=== WHAT TO WORK ON ===
Take each line of the listing that has the string "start" and report it.

==== MATERIAL FOR THIS TASK

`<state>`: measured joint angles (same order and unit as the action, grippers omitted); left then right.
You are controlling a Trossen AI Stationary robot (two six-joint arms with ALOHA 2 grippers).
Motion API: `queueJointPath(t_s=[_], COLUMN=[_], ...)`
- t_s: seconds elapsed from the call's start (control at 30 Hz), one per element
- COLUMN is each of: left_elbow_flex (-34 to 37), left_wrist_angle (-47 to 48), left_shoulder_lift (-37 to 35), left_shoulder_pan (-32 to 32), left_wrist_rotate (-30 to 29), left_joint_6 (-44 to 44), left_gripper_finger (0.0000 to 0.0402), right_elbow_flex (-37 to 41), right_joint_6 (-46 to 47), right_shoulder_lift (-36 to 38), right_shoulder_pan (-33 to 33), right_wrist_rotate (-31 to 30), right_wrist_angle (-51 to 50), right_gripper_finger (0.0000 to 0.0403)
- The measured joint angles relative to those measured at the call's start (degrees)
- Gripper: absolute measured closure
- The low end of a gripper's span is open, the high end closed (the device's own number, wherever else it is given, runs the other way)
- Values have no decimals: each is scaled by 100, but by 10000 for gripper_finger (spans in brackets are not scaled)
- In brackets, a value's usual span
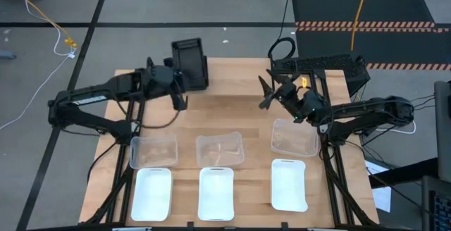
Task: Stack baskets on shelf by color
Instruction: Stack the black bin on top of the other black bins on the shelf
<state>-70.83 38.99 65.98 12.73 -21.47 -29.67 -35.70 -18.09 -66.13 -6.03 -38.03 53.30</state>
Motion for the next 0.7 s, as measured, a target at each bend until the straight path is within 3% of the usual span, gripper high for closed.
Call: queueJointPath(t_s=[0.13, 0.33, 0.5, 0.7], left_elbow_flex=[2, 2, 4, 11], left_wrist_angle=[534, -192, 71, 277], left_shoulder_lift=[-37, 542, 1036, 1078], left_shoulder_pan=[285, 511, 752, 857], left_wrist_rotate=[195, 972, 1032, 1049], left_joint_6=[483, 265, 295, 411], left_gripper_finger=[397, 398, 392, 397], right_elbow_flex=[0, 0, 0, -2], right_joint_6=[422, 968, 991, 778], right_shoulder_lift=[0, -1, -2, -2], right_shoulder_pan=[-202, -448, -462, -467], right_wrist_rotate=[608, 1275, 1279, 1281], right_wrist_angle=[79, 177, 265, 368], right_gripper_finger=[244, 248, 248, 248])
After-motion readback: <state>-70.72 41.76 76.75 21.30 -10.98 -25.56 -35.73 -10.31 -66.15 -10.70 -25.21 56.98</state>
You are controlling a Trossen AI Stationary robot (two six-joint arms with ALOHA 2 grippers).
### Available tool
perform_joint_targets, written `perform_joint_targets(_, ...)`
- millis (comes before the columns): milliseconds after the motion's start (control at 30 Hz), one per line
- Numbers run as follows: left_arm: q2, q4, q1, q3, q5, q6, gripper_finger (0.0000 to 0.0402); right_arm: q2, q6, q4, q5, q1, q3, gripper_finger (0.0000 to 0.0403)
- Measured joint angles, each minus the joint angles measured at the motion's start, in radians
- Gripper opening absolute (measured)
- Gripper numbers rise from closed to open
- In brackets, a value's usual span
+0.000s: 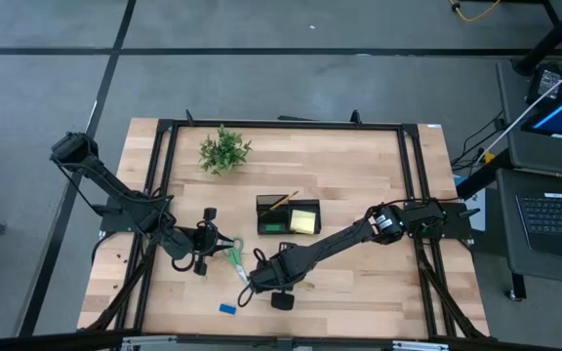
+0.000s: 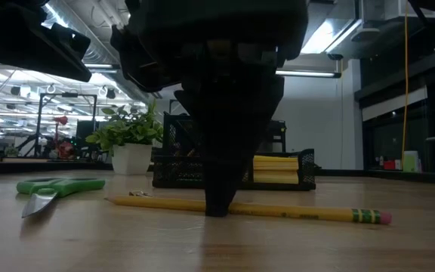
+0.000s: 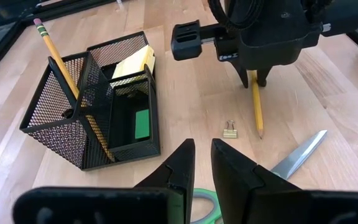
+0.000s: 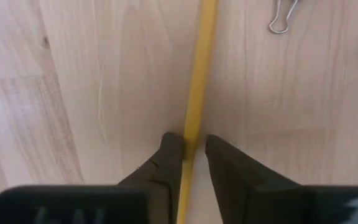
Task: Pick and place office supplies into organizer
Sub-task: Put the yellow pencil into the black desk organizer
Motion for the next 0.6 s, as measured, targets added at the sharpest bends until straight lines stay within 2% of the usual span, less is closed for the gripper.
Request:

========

=== TASK ANSWER ===
- t_s: seconds elapsed from the call's start (control at 30 Hz), one per element
- The measured joint angles relative to those measured at the call's start (degrees)
- millis (comes before the columns): milliseconds after the motion's start (control at 30 Hz), one per line
- Measured joint angles, each minus the joint angles measured at the motion's start, in radians

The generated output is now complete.